◆ Exercise objective:
Return the material exactly, first line through the line containing "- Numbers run", and nothing more. Pictures stay out.

◆ The data:
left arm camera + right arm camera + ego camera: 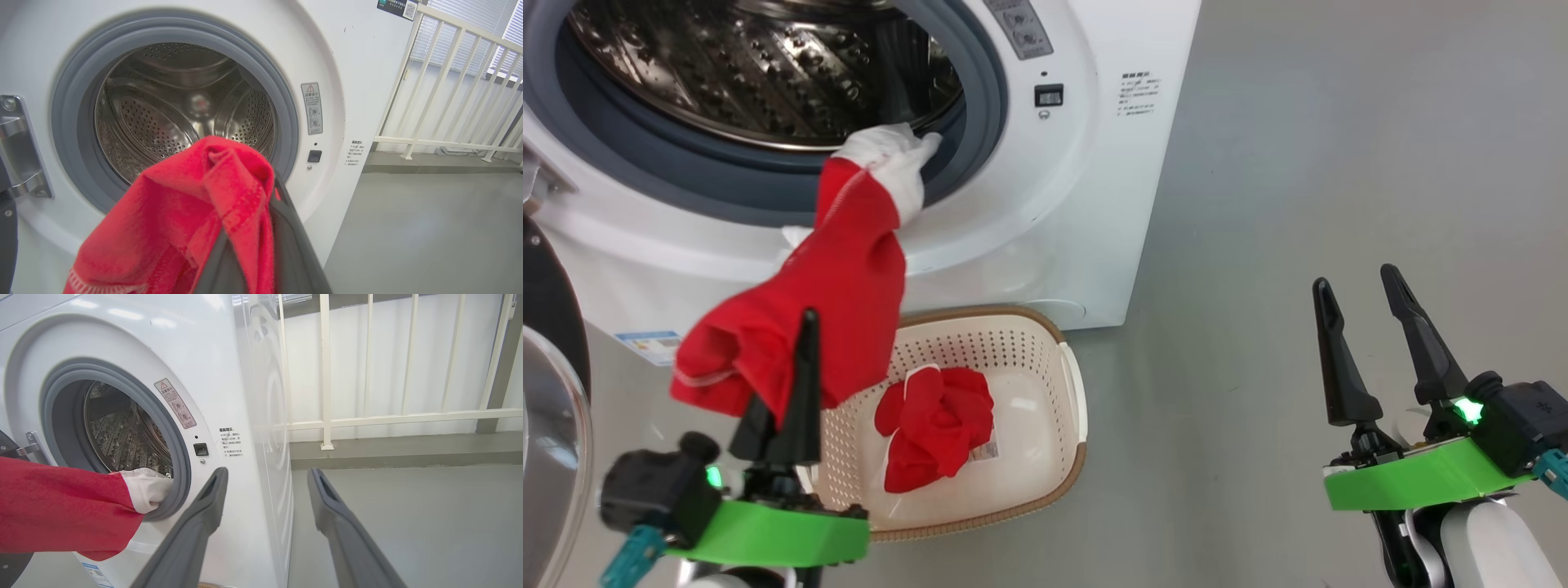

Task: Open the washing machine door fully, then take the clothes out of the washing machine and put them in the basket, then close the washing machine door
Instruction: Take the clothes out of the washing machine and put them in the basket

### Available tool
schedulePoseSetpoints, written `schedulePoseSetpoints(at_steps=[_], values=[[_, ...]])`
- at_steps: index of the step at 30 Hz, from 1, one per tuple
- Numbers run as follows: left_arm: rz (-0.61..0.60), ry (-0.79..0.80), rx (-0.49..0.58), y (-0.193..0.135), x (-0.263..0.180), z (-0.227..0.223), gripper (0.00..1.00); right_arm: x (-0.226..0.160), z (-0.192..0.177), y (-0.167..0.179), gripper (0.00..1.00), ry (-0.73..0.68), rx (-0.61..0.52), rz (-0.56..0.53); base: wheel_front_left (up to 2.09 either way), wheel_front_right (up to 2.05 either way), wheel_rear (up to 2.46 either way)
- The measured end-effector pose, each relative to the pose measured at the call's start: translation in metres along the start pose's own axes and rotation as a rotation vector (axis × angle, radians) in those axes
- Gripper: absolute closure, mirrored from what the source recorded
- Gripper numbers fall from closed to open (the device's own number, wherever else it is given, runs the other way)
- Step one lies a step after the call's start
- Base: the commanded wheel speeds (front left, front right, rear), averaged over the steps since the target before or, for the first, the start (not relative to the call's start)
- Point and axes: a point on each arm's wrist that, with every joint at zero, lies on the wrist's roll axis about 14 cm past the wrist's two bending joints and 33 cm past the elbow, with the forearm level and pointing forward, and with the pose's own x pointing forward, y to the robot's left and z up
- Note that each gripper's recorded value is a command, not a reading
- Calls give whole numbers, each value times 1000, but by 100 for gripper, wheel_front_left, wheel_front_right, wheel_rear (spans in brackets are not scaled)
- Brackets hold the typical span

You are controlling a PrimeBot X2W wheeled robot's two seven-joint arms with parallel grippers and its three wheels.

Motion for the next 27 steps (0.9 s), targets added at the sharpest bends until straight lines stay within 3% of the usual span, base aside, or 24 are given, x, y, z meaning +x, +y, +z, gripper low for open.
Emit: schedulePoseSetpoints(at_steps=[7, 27], values=[[-19, 133, -44, -5, 3, -48, 100, 4, -14, 1, 0, 33, 7, 6, 0, 0, 0], [62, 509, -80, 28, 28, -191, 100, 21, -58, -12, 0, 127, 9, -14, 0, 0, 0]])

◆ Answer to this problem:
left arm camera + right arm camera + ego camera: 

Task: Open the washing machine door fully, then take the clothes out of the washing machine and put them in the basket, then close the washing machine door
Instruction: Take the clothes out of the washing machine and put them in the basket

### Available tool
schedulePoseSetpoints, written `schedulePoseSetpoints(at_steps=[_], values=[[_, ...]])`
- at_steps: index of the step at 30 Hz, from 1, one per tuple
- Numbers run as follows: left_arm: rz (-0.61..0.60), ry (-0.79..0.80), rx (-0.49..0.58), y (-0.193..0.135), x (-0.263..0.180), z (-0.227..0.223), gripper (0.00..1.00); right_arm: x (-0.226..0.160), z (-0.192..0.177), y (-0.167..0.179), gripper (0.00..1.00), ry (-0.73..0.68), rx (-0.61..0.52), rz (-0.56..0.53); base: wheel_front_left (up to 2.09 either way), wheel_front_right (up to 2.05 either way), wheel_rear (up to 2.46 either way)

Nothing else is needed to complete this exercise.